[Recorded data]
>>>

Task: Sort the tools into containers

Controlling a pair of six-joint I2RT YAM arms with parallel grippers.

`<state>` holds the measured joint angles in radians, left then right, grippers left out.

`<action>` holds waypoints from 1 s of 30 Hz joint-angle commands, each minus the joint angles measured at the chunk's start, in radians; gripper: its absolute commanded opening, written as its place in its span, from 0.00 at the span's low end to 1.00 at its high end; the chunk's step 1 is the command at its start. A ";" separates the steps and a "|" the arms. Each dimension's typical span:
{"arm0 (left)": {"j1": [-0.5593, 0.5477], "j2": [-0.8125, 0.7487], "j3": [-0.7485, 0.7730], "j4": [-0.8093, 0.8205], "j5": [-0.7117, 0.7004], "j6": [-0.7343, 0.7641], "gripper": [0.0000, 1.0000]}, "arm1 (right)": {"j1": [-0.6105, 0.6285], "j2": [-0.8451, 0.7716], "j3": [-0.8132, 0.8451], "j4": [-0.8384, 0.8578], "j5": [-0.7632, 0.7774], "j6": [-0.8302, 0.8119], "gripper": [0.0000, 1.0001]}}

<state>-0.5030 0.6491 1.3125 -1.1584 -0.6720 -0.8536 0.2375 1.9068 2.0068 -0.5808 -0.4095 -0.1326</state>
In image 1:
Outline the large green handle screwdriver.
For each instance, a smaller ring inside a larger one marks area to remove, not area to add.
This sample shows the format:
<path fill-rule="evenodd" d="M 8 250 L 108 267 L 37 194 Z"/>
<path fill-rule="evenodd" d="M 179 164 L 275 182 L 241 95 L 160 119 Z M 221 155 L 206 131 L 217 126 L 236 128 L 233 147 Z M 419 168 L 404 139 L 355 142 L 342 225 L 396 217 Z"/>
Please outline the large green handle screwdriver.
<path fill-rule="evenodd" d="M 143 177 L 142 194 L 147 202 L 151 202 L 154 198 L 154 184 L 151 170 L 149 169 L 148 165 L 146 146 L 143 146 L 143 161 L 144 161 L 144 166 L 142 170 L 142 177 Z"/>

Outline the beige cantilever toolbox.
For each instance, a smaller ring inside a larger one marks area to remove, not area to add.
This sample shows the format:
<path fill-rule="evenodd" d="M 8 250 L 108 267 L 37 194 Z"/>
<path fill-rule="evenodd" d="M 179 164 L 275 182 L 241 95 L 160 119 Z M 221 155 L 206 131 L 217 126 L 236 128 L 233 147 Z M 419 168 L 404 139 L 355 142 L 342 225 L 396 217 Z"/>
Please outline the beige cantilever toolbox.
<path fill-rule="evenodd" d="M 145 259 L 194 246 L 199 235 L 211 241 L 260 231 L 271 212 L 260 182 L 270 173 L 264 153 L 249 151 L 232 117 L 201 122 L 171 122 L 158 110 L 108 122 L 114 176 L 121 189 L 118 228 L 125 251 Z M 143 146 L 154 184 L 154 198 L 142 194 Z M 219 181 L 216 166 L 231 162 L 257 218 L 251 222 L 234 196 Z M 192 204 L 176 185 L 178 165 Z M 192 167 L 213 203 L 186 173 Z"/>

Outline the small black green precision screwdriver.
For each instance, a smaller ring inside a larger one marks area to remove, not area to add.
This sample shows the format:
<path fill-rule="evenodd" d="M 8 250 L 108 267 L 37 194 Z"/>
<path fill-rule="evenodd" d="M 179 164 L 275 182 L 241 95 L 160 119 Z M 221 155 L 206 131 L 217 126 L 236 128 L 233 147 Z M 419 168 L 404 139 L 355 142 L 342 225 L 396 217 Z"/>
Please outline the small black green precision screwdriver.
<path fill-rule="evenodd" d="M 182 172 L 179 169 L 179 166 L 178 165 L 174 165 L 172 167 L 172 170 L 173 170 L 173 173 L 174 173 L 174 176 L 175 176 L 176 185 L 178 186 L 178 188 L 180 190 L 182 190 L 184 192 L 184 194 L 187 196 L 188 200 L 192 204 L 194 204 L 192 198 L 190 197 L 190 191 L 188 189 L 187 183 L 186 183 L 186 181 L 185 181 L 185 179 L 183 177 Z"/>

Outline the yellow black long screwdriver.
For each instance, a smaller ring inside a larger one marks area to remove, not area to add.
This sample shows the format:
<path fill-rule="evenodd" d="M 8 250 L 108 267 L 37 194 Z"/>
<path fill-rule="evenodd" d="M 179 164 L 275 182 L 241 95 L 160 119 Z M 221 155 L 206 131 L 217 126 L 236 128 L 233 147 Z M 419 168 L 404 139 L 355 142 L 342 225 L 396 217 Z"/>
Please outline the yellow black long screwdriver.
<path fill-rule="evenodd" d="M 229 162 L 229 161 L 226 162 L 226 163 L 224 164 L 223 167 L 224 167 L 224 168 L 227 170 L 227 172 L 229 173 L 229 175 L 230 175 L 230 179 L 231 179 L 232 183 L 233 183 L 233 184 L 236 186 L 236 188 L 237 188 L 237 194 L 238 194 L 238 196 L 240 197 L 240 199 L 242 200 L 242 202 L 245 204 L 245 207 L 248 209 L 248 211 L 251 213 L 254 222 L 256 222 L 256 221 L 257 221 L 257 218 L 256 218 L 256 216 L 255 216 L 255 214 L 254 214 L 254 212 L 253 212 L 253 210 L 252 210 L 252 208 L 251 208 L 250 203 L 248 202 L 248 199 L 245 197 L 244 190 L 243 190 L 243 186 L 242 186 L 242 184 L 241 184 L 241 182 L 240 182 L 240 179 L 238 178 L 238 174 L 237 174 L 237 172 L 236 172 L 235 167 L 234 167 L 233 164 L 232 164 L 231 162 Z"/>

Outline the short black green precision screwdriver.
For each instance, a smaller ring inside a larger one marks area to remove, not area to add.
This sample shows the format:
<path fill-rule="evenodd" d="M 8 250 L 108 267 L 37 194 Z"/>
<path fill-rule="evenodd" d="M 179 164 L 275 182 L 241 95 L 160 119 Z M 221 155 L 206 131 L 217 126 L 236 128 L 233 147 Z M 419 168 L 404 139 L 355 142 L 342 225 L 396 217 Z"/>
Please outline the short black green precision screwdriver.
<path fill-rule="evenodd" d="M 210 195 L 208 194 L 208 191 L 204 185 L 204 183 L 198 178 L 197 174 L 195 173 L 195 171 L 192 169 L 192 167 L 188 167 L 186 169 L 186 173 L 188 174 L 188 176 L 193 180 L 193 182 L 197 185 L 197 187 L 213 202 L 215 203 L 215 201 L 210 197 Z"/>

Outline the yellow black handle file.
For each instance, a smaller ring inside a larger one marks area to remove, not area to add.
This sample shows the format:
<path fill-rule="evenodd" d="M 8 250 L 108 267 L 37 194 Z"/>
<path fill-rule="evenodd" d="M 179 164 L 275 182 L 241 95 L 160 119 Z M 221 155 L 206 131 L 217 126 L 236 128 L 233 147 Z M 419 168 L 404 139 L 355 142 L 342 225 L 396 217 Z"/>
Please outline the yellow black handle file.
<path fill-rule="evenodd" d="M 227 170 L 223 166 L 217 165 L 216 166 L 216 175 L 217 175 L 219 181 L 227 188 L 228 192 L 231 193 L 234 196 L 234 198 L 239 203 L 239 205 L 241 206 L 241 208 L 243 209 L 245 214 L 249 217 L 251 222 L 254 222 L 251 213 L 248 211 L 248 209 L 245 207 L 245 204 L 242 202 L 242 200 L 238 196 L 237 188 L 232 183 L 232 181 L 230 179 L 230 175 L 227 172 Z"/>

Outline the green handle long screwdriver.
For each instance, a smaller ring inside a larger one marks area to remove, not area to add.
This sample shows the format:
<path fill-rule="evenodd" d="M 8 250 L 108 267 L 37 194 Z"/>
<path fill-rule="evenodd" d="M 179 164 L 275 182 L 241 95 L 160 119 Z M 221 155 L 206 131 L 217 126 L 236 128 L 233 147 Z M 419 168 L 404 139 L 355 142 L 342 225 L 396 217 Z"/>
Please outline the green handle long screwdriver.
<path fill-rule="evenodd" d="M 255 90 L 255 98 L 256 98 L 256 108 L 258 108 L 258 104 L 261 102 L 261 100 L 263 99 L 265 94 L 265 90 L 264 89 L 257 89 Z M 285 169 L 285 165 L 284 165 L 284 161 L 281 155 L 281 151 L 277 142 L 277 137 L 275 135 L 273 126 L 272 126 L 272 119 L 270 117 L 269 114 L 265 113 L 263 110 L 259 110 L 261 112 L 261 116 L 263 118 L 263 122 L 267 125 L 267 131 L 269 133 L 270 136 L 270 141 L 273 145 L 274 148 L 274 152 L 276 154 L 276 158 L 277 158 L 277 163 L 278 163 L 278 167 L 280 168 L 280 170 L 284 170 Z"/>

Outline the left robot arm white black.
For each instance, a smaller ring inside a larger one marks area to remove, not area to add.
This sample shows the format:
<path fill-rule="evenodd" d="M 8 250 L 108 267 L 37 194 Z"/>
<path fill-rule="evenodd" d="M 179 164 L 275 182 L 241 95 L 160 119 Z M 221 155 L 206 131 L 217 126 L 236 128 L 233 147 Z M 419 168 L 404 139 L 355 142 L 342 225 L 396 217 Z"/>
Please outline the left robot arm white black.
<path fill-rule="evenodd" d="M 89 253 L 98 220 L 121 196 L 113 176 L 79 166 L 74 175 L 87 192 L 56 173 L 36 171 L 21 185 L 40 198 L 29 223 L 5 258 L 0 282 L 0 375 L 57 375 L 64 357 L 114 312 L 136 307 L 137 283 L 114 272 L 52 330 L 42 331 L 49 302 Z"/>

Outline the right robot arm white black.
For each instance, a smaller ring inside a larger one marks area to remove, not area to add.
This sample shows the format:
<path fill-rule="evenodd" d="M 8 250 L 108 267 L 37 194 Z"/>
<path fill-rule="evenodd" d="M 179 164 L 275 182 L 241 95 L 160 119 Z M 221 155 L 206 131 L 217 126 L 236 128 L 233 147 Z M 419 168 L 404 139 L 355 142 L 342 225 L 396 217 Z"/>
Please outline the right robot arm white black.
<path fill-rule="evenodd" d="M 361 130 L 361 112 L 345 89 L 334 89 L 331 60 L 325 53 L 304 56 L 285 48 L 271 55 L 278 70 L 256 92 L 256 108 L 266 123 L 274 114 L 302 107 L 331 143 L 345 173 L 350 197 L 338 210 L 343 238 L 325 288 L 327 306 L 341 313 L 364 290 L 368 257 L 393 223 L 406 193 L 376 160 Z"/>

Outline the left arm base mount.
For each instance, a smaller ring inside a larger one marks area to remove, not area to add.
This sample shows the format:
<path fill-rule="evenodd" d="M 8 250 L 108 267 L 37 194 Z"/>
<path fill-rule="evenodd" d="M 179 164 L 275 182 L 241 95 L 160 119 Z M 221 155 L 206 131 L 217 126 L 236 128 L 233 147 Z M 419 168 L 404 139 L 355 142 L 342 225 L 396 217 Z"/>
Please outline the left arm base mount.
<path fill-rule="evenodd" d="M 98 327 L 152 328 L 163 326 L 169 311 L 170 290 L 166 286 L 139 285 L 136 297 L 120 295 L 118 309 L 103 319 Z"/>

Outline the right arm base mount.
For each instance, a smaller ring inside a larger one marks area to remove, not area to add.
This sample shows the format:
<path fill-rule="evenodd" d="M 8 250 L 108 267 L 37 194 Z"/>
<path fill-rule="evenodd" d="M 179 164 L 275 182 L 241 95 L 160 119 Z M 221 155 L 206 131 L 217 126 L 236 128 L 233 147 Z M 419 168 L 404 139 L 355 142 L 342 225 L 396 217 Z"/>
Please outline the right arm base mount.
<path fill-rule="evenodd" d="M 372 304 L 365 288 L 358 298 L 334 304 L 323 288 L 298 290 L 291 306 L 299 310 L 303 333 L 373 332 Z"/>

<<<

● WHAT YOU SHOULD DO:
Copy whichever lines of the records above contain the word "holds".

● RESPONSE AREA:
`<state>` holds the measured joint angles in radians, left then right, grippers left out.
`<action>` holds waypoints from 1 s of 30 Hz joint-angle commands, each minus the joint angles measured at the chunk's start, in radians; gripper: its absolute commanded opening, written as its place in its span, from 0.00 at the span's low end to 1.00 at its high end; the chunk's step 1 is the command at its start. A ";" separates the steps and a "|" the arms. Each dimension's typical span:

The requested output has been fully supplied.